Goals of HTML Math [Was: Shortref [was: Re: Super and Subscripts] ]

Daniel W. Connolly (connolly@hal.com)
Fri, 20 Jan 95 16:19:46 EST

In message <9501201947.AA13430@texcel.no.texcel.no>, Paul Grosso writes:
>> From: "Daniel W. Connolly" <connolly@hal.com>
>> I don't think this argument about automated HTML editing can hold
>> water until the technology for it is widely deployed.

>I would
>hope the ArborText SGML editor will provide a WYSIWYG interface for whatever
>"HTML mathematics" turns out to be, it can now input an SGML file with
>shortrefs.] I just want to be sure we don't design a tagging structure
>that's so complex that the only way to make it acceptable is with shortrefs,
>because I believe many users will find shortrefs unacceptably difficult to use

Hmmm... perhaps I spoke too soon. Maybe I'm in the dark about the
technology that's already out there...

What "tag sets" are currently supported in direct-mainpulation (aka
WYSIWYG) interfaces?

Hmmm... I'm getting a really bad feeling that we're embarking on
"design by committee."

And I'm sure we've all had bad experiences with open-ended designs,
i.e. design efforts where there are no clear goals or requirements.

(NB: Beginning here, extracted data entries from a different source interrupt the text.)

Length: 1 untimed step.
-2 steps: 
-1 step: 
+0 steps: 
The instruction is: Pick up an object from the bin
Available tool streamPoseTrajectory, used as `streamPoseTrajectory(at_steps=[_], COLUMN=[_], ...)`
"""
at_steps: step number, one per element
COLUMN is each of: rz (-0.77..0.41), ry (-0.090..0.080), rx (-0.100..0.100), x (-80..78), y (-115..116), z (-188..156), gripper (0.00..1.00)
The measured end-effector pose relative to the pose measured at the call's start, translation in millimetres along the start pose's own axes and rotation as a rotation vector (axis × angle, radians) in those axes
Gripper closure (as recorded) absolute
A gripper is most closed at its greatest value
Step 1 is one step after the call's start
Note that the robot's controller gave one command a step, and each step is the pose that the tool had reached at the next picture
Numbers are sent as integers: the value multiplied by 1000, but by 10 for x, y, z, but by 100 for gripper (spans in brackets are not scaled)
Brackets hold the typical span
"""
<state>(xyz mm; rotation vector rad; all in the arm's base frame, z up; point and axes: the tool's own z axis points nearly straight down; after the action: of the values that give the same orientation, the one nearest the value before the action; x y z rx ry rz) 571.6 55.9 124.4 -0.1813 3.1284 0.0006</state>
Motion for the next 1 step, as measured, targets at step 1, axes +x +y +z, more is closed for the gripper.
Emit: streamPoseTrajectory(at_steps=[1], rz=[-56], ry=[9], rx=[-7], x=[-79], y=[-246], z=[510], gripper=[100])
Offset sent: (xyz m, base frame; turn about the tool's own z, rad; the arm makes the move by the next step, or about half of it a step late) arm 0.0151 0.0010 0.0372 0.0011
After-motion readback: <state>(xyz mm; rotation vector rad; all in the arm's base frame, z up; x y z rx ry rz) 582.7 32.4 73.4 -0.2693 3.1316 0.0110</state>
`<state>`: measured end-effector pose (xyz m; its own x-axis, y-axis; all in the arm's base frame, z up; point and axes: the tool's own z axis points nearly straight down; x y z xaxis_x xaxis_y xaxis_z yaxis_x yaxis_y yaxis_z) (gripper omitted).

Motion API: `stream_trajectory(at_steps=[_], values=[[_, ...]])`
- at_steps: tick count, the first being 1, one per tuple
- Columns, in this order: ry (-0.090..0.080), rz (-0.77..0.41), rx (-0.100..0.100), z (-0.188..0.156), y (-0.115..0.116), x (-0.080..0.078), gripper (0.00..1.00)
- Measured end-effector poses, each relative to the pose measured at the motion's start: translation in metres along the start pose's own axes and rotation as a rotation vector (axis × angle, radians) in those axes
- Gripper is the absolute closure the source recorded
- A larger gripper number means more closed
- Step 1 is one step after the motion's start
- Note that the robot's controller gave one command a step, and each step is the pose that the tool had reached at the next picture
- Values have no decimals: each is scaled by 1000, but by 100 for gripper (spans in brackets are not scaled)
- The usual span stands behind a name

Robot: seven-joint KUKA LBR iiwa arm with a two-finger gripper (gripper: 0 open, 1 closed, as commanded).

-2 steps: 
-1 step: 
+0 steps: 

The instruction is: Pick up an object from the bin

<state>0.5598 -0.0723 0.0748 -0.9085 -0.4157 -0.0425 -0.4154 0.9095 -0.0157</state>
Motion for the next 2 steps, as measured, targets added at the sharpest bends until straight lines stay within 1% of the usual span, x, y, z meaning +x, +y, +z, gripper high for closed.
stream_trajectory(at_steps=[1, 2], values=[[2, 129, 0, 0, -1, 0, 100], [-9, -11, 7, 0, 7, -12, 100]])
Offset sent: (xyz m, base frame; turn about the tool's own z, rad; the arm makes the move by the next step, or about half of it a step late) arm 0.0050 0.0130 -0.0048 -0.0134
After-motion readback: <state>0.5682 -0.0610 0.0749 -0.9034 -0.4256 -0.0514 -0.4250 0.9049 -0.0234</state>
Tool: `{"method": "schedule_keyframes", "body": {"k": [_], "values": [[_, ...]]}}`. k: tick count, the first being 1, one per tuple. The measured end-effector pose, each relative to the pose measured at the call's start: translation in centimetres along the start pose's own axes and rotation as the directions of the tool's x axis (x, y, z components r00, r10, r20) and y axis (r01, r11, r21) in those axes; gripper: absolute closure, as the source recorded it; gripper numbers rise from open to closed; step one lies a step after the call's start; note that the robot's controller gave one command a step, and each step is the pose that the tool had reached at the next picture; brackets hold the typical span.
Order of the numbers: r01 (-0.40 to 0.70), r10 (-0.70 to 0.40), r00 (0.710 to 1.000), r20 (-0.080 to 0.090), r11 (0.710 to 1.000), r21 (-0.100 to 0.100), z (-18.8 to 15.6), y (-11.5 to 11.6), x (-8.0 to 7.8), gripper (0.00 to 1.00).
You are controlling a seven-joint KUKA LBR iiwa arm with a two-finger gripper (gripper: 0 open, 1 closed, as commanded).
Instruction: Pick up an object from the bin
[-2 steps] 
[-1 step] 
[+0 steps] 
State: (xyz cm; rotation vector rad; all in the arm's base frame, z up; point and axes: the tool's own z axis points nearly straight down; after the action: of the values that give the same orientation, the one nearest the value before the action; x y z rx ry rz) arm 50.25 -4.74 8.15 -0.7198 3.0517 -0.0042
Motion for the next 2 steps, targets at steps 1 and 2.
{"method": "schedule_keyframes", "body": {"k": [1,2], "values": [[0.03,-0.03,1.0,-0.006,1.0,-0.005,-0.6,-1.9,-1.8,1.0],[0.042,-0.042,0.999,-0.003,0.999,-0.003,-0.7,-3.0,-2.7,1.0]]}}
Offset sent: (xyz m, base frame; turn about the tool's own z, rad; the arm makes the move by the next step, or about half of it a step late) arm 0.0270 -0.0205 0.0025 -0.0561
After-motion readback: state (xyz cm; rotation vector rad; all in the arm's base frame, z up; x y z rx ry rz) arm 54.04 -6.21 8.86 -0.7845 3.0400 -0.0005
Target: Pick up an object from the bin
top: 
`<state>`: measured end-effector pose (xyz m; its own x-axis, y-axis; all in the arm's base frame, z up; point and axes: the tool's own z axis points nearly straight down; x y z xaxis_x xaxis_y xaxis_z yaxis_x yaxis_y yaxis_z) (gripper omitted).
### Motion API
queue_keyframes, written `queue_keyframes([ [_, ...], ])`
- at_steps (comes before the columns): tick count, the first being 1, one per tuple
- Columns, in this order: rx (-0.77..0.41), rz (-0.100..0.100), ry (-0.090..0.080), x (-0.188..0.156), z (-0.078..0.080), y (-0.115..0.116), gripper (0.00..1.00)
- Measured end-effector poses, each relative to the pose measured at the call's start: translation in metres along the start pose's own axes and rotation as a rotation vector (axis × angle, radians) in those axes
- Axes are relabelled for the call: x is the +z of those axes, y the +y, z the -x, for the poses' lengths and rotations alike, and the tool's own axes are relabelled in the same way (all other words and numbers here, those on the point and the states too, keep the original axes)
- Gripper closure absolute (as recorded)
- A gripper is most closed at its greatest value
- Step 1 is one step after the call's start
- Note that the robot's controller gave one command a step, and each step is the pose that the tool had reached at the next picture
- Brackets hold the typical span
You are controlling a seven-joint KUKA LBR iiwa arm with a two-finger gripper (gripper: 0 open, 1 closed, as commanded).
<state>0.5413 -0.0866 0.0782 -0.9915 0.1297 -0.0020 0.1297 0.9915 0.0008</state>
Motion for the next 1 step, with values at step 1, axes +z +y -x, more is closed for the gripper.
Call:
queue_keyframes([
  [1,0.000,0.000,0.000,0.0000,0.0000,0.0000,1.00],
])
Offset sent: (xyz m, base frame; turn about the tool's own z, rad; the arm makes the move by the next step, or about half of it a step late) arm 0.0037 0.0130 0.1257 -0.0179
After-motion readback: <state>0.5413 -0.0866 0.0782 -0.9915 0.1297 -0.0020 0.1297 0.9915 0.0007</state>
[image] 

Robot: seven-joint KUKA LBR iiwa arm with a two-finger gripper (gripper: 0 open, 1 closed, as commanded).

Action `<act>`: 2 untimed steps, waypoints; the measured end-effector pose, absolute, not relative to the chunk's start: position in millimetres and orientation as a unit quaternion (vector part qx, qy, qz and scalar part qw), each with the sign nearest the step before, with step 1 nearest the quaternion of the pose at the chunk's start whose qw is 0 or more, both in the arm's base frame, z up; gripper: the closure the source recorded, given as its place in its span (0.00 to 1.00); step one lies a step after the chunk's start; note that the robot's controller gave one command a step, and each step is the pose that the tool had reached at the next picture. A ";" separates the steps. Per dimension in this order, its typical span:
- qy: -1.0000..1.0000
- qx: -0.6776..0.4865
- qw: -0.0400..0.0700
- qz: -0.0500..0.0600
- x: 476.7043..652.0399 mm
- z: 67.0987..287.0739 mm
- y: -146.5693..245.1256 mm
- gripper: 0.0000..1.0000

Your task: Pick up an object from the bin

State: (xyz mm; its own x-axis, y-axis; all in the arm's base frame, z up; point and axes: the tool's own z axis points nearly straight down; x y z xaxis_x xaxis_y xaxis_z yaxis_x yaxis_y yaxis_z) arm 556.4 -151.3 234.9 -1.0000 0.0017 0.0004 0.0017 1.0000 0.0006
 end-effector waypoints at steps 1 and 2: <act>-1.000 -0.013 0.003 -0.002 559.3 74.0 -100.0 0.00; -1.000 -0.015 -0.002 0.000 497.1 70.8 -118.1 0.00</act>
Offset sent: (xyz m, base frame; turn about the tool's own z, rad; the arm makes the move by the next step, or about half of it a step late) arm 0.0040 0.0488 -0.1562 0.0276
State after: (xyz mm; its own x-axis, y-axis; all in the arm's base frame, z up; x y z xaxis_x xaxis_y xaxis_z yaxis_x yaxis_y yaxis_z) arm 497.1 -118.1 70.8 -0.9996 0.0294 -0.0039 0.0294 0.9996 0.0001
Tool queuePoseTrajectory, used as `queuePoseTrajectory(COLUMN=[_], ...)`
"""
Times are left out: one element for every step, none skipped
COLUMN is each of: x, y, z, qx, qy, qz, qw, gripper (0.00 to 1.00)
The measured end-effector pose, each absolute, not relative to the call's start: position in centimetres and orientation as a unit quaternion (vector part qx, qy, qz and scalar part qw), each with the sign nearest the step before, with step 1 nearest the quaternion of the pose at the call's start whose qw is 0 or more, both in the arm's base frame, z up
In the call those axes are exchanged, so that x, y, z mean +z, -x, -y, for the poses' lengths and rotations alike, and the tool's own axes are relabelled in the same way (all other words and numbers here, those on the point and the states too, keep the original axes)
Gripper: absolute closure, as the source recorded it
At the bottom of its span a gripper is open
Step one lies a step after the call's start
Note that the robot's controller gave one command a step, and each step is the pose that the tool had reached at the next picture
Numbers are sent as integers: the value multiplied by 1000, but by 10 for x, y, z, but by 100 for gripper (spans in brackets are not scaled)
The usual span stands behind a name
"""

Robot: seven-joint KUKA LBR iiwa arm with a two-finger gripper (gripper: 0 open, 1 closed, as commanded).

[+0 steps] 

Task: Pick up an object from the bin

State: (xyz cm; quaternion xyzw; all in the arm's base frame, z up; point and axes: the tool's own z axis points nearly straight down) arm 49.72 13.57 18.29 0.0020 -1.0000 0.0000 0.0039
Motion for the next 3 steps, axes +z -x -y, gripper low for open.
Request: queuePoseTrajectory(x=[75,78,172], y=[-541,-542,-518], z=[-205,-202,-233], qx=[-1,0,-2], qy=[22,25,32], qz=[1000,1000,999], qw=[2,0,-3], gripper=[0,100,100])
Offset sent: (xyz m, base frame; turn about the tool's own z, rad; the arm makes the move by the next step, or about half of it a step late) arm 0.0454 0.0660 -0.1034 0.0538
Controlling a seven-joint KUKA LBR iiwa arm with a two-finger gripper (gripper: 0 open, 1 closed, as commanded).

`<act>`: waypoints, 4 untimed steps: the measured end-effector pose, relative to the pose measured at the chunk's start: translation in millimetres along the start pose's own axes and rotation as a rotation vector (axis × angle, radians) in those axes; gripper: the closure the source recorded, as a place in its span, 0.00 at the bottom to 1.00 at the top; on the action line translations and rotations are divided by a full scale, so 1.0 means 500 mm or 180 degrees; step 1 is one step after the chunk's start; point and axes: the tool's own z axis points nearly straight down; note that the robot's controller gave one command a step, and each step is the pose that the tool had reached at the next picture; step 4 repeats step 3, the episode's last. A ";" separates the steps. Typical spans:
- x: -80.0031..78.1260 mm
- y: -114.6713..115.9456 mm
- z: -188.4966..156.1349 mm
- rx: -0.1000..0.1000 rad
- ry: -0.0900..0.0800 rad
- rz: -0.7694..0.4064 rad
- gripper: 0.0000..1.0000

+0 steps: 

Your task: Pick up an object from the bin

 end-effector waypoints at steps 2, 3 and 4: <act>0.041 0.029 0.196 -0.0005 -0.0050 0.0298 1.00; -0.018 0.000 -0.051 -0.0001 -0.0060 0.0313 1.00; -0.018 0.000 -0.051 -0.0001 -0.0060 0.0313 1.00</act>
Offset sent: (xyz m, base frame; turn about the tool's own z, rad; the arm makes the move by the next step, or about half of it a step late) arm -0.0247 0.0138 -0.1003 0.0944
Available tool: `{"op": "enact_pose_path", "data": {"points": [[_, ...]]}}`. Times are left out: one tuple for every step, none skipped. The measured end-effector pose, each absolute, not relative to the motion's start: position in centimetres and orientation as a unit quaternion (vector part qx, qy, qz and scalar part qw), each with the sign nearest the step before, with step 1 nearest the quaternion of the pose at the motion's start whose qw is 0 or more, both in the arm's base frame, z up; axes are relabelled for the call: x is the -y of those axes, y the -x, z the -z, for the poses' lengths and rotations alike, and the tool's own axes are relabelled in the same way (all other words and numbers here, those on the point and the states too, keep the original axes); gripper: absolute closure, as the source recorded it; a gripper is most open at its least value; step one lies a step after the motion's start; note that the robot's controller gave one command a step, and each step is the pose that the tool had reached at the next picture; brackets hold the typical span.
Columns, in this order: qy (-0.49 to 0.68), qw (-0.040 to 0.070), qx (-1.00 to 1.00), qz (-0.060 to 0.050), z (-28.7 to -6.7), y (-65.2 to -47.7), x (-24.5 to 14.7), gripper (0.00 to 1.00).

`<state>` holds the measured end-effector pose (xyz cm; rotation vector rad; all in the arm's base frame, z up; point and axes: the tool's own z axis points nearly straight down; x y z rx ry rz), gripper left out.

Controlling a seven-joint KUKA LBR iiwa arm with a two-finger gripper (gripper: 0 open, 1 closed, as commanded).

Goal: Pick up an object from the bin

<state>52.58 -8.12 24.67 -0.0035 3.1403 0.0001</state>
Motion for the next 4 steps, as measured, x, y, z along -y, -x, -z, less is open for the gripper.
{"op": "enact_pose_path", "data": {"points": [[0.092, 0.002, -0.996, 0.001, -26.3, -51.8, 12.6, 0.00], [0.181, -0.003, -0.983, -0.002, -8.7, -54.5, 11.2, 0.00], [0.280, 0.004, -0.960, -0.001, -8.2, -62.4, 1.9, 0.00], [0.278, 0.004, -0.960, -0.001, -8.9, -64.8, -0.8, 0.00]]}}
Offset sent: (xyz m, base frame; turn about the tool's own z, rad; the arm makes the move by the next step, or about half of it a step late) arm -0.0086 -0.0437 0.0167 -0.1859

When can we declare victory on the design of tables, figures, and math
for HTML? (no, I haven't forgotten that we still need to close on the
2.0 document... I'm just bored to tears over it!)

Here are some possible design criteria/requirements:

* HTML tables aren't done until we can represent (aka tranlate) CALS
tables, FrameMaker MIF tables, and Microsoft Word RTF tables, and
LaTeX tables (no user-definitions) to HTML tables. Perhaps 100%
expressive capability is not a good idea, but somebody should map out
the issues and get some experience converting some large bodies of
existing data; I would very much like to see some sort of "white
paper" ala the paper on LaTeX2HTML that discusses the issues involved.

* HTML math isn't done until we can resonably represent ISO20???
equasions, FrameMaker equasions, and MS Word equasions. We will never
be able to represent turing-complete langauges like TeX, but
FrameMaker and Microsoft support a fixed set of features that seem to
satisfy a large market segment.

* The HTML tables/math design isn't complete until someone does at
least a proof-of-concept translation to PostScript for printing.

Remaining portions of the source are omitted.